Liz got picked to be on a specialized unit on her team at work, which should make 2019 a more fulfilling year for her. I made it through my first year in HR and earned A-list or elite status in just about every travel rewards program I’m signed up for. I’m still debating whether that’s an accomplishment or depressing based on the amount I had to be away from my family to earn these rewards. We took two kick ass vacations…one to Mexico just the 5 of us and one to Bald Head with my sisters in law and their girls. I would kill for more time with them because I’m obsessed with the bond of cousins. 

For 2019 my biggest wish is for health…for my family immediate & extended. I want answers or a cure for Christian’s health conundrum.

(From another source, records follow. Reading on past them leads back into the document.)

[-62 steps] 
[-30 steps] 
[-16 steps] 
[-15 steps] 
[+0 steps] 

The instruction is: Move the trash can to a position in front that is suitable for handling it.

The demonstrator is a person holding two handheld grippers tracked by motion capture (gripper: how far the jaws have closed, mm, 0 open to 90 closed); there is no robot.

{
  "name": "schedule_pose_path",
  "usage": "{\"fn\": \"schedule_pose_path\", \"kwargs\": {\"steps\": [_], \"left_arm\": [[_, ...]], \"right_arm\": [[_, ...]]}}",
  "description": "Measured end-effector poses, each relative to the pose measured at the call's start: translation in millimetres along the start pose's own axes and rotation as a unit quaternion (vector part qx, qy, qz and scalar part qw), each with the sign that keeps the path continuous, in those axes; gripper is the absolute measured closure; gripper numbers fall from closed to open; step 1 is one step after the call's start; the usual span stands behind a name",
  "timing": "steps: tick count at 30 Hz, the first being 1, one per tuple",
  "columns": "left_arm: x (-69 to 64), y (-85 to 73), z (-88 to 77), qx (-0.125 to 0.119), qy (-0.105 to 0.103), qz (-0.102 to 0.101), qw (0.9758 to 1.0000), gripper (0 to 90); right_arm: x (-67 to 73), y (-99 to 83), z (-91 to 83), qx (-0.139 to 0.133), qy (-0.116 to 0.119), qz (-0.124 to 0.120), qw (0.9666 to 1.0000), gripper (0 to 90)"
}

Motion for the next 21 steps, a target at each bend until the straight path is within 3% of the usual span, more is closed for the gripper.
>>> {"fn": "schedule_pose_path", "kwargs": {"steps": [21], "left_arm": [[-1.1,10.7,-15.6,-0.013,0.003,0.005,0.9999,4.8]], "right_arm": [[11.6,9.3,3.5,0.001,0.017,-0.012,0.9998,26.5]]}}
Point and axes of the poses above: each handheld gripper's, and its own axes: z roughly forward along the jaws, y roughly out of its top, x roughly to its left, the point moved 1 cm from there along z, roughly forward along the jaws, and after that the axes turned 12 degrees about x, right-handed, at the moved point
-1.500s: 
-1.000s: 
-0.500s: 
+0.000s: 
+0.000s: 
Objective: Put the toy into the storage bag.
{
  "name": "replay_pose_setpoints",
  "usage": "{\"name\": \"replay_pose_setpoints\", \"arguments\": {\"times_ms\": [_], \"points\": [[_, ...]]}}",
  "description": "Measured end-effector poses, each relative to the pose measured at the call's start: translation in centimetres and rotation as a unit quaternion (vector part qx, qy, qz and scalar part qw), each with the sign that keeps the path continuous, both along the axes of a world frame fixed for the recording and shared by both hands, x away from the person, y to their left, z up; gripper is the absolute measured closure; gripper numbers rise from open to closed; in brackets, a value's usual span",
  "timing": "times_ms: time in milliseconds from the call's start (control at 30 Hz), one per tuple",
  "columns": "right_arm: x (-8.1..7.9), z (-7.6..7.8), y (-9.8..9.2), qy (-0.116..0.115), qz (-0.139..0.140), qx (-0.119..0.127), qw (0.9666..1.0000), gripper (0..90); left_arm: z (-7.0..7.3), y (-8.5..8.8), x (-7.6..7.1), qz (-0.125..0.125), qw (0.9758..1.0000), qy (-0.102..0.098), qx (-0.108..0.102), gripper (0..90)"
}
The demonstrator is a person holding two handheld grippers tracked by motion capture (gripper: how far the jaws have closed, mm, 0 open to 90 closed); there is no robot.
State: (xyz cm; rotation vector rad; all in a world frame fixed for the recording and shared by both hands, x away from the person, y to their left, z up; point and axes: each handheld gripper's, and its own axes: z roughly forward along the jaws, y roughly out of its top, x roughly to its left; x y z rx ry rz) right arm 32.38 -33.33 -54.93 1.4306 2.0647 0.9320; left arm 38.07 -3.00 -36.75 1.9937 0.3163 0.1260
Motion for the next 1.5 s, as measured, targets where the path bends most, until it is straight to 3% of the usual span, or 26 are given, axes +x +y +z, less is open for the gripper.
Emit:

I wish for less travel for me. I want to be more connected to others and less attached to my phone and social media. I wish for more peace in the world and a less divided country. More love, more tolerance…and so much less hate.

Liz and I want to get out for more dates and get in shape again. McKay and Gabe resolved to learn to play the piano this year and watch lots of movies. Christian resolved to play at the park.

Happy New Year from the Biswolds. Thank you for your love and support this year. We felt it from near and far. Peace out 2018, thanks for the memories!

From left to right, top to bottom: 1) Halloween – Biswold Zoo, 2) 9th Anniversary, 3) Liz’s Bday, 4) Christmas Eve, 5) McKay & Gabe’s first day of school (1st/Kinder), 6) Remembering Kellie, 7) KTS5K, 8) Ode to Liz – we were babies here 9) My brother with the boys.